Когда самолет выполнял последний разворот над Байедез-Анж, Шаннон с удовольствием смотрела на расстилающиеся внизу синие воды Средиземного моря и дома Ниццы на фоне Альп.
Еще три часа назад она была в центре Рима. Покинув аэропорт, Шаннон глубоко вдохнула удивительный воздух Лазурного берега — опьяняющую смесь запахов нагретой земли, цветов и огромного количества разных трав, приправленную ароматом лежащих высоко в горах лавандовых полей. Если бы можно было поместить во флакон воздух, наклеить этикетку и затем продавать, то воздух Лазурного берега пользовался бы большим спросом — как самые популярные духи. Хотя, пожалуй, подобно восхитительному розовому вину Прованса, он плохо переносил бы путешествия. Его пришлось бы хранить здесь, под безоблачными небесами, решила Шаннон, положив сумки во взятую напрокат машину. Нажав на педаль акселератора, она двинулась в путь, оставляя за собой колышущиеся на ветру пальмы.
Против обыкновения Шаннон в Кан-сюр-Мер покинула дорогу, идущую вдоль побережья, и направилась в сторону Грассе. Вьющаяся вдаль дорога на Сейян заставила ее забыть об усталости, накопившейся за две недели, проведенные под палящим солнцем Востока. Шаннон пообещала себе оставить все деловые проблемы в портфеле и не открывать его целую неделю — пока они с Заном будут вместе.
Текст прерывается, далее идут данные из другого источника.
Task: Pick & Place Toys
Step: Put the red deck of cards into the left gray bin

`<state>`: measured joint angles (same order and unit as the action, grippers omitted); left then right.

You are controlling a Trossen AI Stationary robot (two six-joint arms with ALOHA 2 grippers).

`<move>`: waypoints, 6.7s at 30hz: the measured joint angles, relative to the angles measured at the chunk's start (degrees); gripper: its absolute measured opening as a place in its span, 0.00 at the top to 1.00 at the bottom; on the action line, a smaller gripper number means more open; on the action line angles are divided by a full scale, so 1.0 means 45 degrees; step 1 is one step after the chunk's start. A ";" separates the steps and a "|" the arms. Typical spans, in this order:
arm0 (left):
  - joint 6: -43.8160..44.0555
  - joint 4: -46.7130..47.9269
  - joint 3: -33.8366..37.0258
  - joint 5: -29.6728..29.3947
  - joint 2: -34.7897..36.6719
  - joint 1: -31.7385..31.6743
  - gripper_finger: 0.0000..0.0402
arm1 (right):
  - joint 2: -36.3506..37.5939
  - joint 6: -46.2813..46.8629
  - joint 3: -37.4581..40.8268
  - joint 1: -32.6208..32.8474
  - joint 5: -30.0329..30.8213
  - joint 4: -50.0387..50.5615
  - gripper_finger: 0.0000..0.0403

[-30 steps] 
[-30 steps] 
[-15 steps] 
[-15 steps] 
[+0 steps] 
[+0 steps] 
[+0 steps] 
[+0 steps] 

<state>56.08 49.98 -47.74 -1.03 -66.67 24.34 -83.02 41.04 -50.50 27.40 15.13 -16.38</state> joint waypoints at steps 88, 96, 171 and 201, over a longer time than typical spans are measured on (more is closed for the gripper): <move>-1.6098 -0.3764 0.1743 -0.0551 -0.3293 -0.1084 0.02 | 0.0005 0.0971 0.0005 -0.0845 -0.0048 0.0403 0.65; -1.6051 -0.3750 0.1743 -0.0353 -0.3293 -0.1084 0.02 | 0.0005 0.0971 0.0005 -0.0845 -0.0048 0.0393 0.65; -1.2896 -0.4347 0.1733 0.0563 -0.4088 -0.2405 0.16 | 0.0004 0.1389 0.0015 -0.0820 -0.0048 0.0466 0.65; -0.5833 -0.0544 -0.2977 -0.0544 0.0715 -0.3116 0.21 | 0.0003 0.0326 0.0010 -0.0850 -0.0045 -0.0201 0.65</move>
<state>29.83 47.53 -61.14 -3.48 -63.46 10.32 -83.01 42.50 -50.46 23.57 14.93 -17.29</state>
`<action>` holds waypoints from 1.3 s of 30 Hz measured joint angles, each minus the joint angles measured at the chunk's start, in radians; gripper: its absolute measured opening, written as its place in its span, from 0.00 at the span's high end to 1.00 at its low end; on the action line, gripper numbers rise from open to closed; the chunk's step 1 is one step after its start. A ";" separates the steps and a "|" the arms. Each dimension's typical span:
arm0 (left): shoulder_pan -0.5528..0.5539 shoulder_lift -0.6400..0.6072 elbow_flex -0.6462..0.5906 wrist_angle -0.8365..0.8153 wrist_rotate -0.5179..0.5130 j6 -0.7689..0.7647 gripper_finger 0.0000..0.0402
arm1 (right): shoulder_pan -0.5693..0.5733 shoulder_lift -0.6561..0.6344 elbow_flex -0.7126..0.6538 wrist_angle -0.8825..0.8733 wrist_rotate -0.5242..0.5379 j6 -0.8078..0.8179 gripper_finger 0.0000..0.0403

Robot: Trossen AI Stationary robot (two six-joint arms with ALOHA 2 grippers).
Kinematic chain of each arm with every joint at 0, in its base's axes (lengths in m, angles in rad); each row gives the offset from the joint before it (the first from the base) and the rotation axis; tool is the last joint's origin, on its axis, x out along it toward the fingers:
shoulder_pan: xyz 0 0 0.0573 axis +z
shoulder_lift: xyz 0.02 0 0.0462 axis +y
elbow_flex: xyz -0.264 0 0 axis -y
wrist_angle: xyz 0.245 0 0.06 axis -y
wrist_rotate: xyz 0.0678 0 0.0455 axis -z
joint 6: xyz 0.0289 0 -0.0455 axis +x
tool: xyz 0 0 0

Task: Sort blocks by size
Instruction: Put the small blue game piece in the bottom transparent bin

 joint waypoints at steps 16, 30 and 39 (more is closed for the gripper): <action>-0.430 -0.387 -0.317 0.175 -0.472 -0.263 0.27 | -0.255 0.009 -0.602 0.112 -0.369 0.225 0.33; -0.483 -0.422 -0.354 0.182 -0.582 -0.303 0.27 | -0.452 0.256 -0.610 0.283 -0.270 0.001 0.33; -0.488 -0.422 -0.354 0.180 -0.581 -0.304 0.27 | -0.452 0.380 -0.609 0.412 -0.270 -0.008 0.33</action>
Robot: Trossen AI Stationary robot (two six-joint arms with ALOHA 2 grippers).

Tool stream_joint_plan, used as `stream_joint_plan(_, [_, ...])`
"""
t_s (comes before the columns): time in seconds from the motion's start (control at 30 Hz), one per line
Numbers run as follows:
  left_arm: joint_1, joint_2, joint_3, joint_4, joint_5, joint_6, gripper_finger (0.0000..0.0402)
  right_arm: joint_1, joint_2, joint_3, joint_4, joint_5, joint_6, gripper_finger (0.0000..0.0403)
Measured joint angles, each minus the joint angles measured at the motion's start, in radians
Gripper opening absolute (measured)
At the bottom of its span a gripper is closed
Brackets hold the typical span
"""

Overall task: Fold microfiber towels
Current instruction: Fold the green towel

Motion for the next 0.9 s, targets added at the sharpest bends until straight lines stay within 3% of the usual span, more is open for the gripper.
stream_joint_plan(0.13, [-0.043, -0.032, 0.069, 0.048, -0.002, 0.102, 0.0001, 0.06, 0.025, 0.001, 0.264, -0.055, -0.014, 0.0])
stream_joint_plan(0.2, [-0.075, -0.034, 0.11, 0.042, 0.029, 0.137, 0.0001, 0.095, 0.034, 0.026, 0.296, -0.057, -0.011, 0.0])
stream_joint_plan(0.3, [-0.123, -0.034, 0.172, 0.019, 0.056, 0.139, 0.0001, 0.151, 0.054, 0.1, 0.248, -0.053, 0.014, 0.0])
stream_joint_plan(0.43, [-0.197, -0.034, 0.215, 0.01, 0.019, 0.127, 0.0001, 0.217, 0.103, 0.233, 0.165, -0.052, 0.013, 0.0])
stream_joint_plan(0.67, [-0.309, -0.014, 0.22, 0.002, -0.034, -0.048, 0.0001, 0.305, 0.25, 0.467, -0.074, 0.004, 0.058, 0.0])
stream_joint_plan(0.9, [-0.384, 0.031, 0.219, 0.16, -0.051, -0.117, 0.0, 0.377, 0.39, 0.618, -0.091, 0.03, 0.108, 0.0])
После того как Шаннон покинула его в палатке первой помощи на Кузнечной поляне, у них не было возможности переговорить, зато было время все подробно обдумать.
В тот день, наблюдая, как Амадео принимает кубок «Галанта» из рук принцессы Кентской, Шаннон с трудом сдерживала гнев. Позднее, когда команда помощников принялась укладывать восточные декорации с той же быстротой, что и распаковывала, Шаннон захотелось вместе с шатром убрать подальше и свои амбиции. Когда неожиданно вошел Амадео, у нее уже была готова маленькая речь на тему отставки, но он не дал ей заговорить.